El palacio de Topkapi añadía otra capa de poder y decadencia. Recorriendo patios, salones y terrazas sobre el Bósforo, entendías que el Imperio otomano no gobernó mediante ejércitos, sino también mediante ceremonial, paciencia y arquitectura. Los imperios europeos daban órdenes; los otomanos preferían impresionar lentamente.

Entrevista con el Presidente de GAP

En el Gran Bazar comprar cualquier recuerdo se convierte en un regateo de dos horas. Los comerciantes turcos poseen un talento casi artístico para detectar cuánto sabe un extranjero y cuánto está dispuesto a pagar por fingir que sabe más. Regatear allí termina convirtiéndose en una disciplina psicológica. 

Muy cerca, el Cuerno de Oro dividía la ciudad con esa elegancia geográfica que solo poseen algunas capitales históricas. Y más arriba, Taksim ofrecía la versión moderna y nerviosa de Turquía: hoteles, tráfico, cafés, discusiones políticas y esa sensación permanente de que el país entero estaba debatiéndose entre Europa, el islam político, el nacionalismo y la modernidad. 

En las librerías de Estambul convivían entonces el kemalismo clásico, la literatura otomana, los análisis sobre el islam político y autores turcos cada vez más leídos fuera del país. Ya circulaban nombres como Orhan Pamuk, todavía lejos del Nobel, junto a figuras imprescindibles como Yaşar Kemal o el poeta Nâzım Hikmet.

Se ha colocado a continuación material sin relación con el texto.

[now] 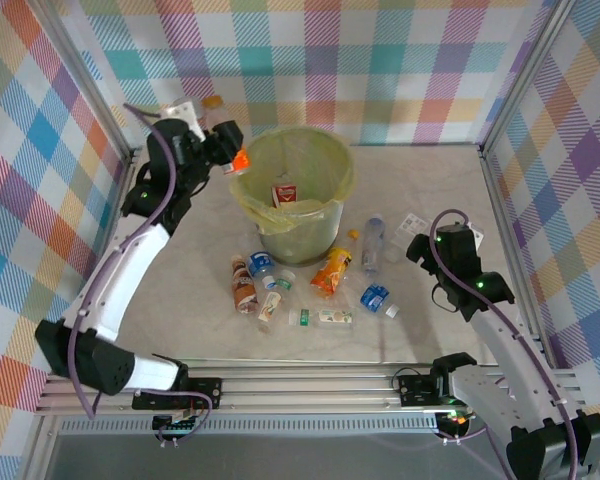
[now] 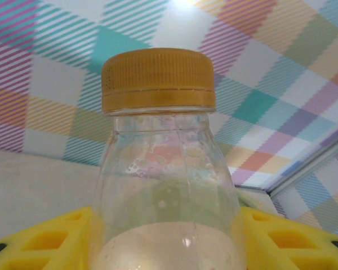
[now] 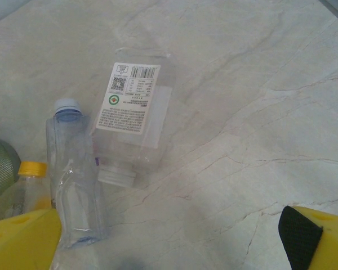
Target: Put the plastic bottles in the bin
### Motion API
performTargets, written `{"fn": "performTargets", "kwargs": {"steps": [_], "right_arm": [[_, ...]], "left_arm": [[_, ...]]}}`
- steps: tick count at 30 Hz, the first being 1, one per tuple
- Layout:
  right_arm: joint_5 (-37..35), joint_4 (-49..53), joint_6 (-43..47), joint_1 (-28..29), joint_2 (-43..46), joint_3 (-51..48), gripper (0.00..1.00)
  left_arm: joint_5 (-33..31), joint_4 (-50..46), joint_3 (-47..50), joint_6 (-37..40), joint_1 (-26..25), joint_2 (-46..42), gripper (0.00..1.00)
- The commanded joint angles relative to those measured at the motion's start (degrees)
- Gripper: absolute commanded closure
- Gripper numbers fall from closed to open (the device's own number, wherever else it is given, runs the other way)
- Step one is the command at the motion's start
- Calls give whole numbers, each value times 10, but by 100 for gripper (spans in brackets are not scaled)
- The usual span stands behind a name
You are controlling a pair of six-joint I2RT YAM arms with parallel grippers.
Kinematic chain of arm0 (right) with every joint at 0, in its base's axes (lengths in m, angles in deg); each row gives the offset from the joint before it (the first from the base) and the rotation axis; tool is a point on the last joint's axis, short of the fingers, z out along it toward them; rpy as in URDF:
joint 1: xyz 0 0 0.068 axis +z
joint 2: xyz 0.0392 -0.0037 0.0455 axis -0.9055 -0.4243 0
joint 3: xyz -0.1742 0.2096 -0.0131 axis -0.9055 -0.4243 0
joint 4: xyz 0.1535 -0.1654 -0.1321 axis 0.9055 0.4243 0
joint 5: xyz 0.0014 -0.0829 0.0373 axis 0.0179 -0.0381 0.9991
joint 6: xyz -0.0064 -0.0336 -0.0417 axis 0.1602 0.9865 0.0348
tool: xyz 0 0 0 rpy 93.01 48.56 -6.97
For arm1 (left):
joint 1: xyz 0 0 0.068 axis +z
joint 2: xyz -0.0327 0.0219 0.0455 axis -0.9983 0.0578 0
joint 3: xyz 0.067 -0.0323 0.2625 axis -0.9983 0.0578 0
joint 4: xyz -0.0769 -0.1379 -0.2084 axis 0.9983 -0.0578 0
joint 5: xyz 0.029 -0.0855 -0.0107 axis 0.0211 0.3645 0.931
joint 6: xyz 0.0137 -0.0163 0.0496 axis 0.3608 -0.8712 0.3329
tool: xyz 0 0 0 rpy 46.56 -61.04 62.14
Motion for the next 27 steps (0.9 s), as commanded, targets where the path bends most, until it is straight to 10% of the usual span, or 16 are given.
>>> {"fn": "performTargets", "kwargs": {"steps": [1, 27], "right_arm": [[14, -10, -11, -3, -4, 0, 0], [15, -7, -2, -3, -36, 13, 0]], "left_arm": [[14, 13, -65, 57, -27, 41, 59], [81, -206, -245, 183, -88, 283, 55]]}}
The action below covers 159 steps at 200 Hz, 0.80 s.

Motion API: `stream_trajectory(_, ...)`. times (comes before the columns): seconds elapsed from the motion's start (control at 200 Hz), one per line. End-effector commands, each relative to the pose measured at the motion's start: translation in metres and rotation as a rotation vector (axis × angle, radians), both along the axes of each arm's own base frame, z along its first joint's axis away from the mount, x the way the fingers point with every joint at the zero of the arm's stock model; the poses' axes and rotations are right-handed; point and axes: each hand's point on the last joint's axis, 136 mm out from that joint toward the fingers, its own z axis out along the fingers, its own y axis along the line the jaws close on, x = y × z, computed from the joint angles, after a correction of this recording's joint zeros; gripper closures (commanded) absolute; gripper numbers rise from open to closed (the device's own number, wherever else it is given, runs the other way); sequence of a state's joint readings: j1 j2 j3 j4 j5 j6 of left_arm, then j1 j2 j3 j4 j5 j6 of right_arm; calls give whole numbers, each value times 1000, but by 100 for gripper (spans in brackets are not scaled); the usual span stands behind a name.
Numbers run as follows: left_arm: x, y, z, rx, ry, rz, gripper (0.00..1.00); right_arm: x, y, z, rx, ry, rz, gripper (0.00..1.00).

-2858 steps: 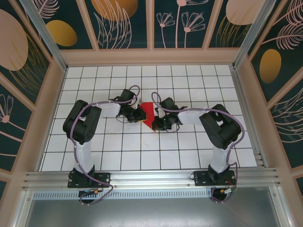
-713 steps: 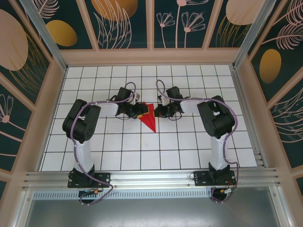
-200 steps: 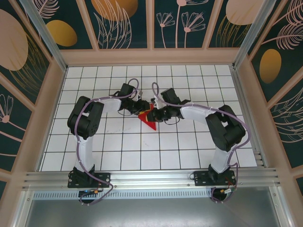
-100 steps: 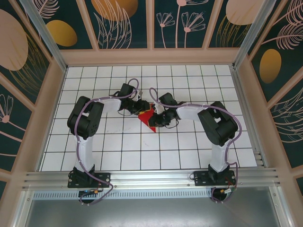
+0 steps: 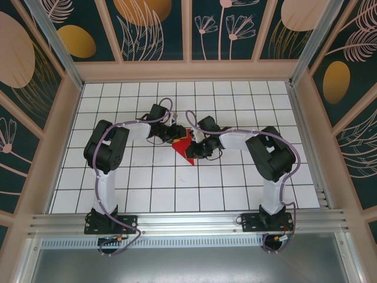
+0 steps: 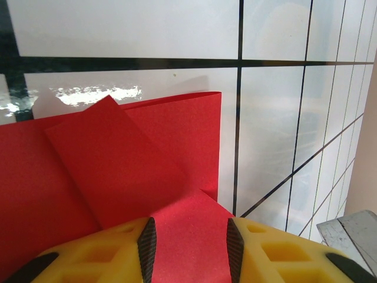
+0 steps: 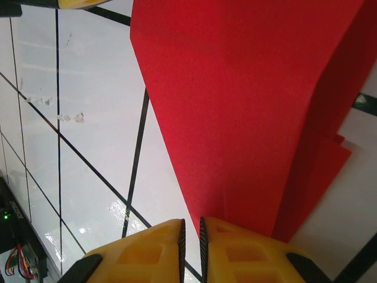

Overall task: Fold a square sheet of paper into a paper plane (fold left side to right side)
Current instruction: Fourth fold the wing at the center of the table.

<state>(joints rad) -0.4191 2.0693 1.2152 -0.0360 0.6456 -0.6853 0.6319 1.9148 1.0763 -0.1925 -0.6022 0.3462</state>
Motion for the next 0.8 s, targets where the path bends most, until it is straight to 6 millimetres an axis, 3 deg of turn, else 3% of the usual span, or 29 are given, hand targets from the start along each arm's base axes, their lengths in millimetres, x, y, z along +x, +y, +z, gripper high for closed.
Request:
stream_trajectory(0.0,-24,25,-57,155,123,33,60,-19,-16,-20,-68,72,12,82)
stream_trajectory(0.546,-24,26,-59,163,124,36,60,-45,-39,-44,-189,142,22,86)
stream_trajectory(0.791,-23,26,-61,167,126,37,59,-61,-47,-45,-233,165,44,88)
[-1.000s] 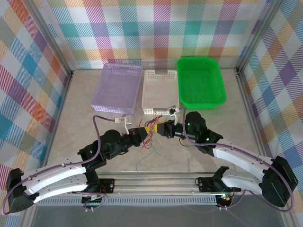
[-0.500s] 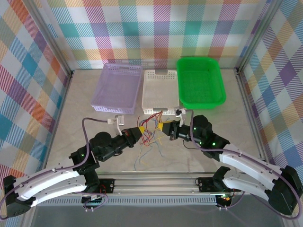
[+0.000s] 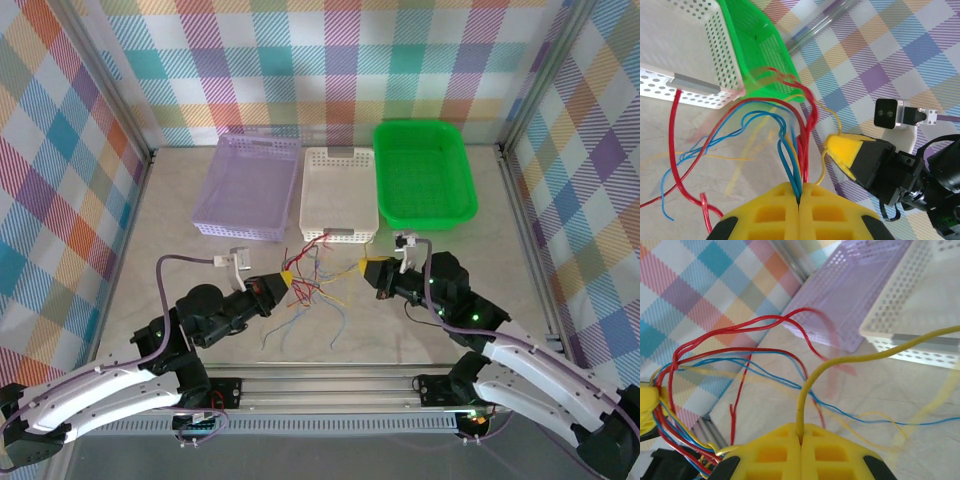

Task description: Untangle the cables

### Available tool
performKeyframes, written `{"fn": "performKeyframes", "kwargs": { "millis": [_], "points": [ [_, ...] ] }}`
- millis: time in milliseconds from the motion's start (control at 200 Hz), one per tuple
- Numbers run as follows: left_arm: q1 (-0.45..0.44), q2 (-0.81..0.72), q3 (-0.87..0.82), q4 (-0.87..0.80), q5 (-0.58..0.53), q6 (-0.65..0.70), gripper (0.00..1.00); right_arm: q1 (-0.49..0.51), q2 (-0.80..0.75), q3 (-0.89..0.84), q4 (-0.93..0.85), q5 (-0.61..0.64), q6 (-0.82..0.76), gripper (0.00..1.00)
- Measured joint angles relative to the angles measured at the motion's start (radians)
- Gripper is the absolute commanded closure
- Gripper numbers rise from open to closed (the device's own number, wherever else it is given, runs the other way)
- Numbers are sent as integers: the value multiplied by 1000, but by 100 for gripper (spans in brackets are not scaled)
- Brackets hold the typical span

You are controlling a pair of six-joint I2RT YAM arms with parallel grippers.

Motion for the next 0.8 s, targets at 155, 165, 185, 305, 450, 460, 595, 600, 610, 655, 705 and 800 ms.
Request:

Y luego estaban los baños turcos. Visitamos uno de los hamames históricos más famosos, el Çemberlitaş Hamamı. Mármol, vapor, cúpulas y una belleza otomana diseñada para que incluso la higiene pareciera imperial.

Cuando comenzó el masaje me hicieron tumbar boca abajo sobre una plataforma de piedra caliente mientras un enorme turco empezó a caminar sobre mi espalda con la tranquilidad profesional de quien amasa pan desde hace años. El concepto otomano de relajación incluía experiencias cercanas a la ortopedia experimental. Salí del hammam agotado, ligeramente doblado y, al mismo tiempo, extrañamente satisfecho.

Escapamos unos días hacia las Islas Príncipe, en el mar de Mármara. Después del ruido y la intensidad de Estambul, aquellas islas parecían un acuerdo de paz temporal con la realidad. Calles tranquilas, casas antiguas y una lentitud casi sospechosa para los estándares turcos. 

El majestuoso Bósforo

El viejo puente sigue ahí 

Mirando hacia la inmensidad de Estambul entendí que Turquía no quiere elegir del todo entre Oriente y Occidente. Europa la mira con desconfianza; Asia nunca termina de reclamarla; y mientras tanto los turcos siguen construyendo su país sobre esa frontera entre mundos.

 Quizá por eso produce una melancolía tan particular. Tal vez esa sea la verdadera razón por la que Estambul permanece tanto tiempo en la memoria. Porque pocas ciudades consiguen que uno tenga la impresión simultánea de estar viendo el pasado, el presente y el futuro discutir en la misma mesa mientras alguien sirve otro té.